IMO, something like this would be a very good setup that'll stay with you through camera body upgrades.
Canon 550D - $700
3 prime lenses - $500 - $2000+, depending on which you get.
Personally I like Nikon's Manual Focus AIS primes, which you can get used for reasonably cheap:
20mm f/2.8 - $200ish
35mm f/2 - $150ish
50mm f/1.4 - $100ish
Cinevate Nikon to EOS adapter - $25
Total - $500ish
Zacuto Z-Finder - $300
Zoom H4n - $300
Rail system w/ shoulder mount - $500ish depending on brand
D|Focus - $200 with gears
Cinecity Matte box - $100
Tripod w/ decent fluid head - $400ish
Total - $3000ish.
So you swap out the 550D for a new body in 2 years, and keep the rest. It's less than 1/4 of the cost of your setup, and you can easily swap in a better DSLR if you decide you need better lowlight performance or whatever, or you can stick to entry level bodies just as well. Even if you decide to go to a dedicated video camera sometime down the road, you can still use all of the other components -- even the lenses with DOF adapters. edit - eh, the Z-Finder would be worthless on a video camera, so that'd be one $300 loss.

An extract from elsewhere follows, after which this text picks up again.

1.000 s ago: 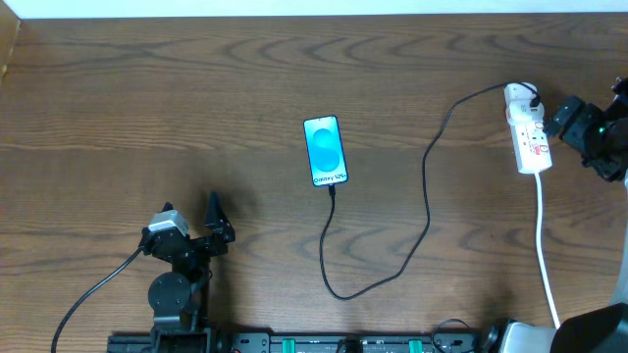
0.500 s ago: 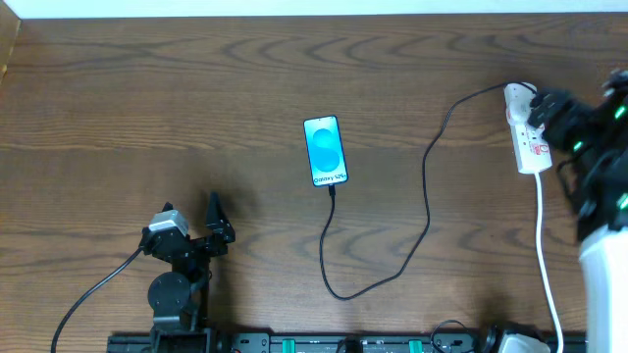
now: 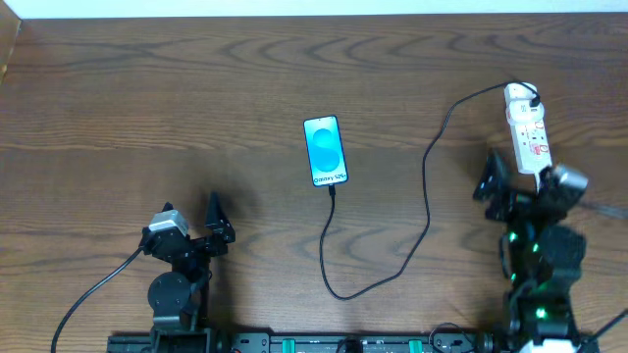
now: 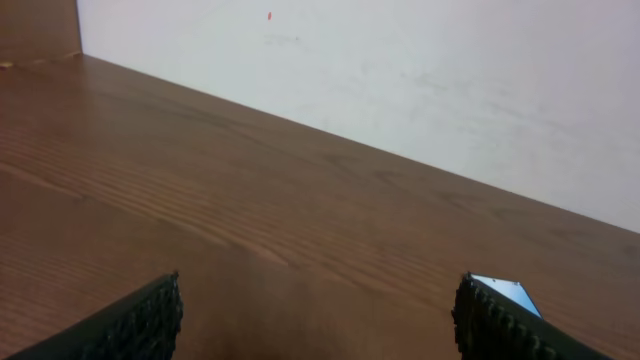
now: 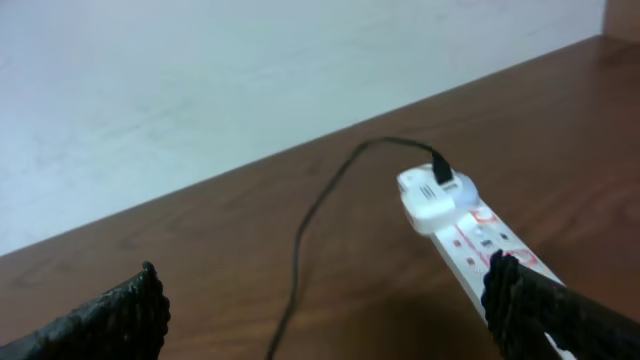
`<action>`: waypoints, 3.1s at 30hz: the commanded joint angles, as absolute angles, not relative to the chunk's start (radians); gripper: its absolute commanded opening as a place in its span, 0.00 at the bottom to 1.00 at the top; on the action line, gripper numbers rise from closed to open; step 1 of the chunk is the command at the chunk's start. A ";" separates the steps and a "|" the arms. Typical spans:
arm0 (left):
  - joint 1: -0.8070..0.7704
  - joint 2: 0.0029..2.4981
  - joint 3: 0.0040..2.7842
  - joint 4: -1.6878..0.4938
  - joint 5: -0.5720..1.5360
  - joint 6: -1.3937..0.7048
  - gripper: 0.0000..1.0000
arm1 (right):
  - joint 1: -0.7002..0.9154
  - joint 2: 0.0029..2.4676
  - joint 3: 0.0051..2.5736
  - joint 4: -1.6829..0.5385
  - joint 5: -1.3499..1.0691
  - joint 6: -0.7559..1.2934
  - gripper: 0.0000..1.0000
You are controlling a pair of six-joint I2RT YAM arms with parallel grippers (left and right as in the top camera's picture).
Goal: Plug charger to phone and switch on socket
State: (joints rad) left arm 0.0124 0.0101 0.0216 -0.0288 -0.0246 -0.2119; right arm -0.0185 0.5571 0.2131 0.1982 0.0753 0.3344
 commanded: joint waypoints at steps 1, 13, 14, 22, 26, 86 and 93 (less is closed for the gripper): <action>0.017 0.004 0.004 -0.070 -0.037 -0.202 0.86 | -0.005 0.434 0.112 0.206 0.133 0.344 0.99; 0.017 0.004 0.004 -0.070 -0.037 -0.202 0.86 | -0.006 0.070 0.006 -0.051 0.159 0.226 0.99; 0.017 0.004 0.004 -0.070 -0.037 -0.202 0.86 | -0.006 0.039 0.006 -0.062 0.154 0.192 0.99; 0.017 0.004 0.004 -0.070 -0.037 -0.202 0.86 | -0.004 0.005 0.005 -0.068 0.071 -0.020 0.99; 0.017 0.004 0.004 -0.071 -0.037 -0.202 0.86 | -0.004 0.005 0.005 -0.071 0.061 -0.062 0.99; 0.017 0.004 0.004 -0.071 -0.037 -0.202 0.86 | 0.002 0.005 0.006 -0.070 0.061 -0.039 0.99; 0.017 0.004 0.004 -0.071 -0.037 -0.202 0.86 | 0.002 0.005 0.006 -0.070 0.061 -0.039 0.99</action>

edit: the reason I like Nikon's AIS lenses is they're compatible with more body brands than Canon's lenses are, and they're cheaper as well -- albeit at the cost of autofocus, which doesn't work with video anyway. But Pentax, Minolta, Olympus, Zeiss, Contax, and Leica have all made excellent manual focus primes that can be found for cheap as well, so shop around -- just make sure that there's an adapter out there for mounting them to your Canon EOS body.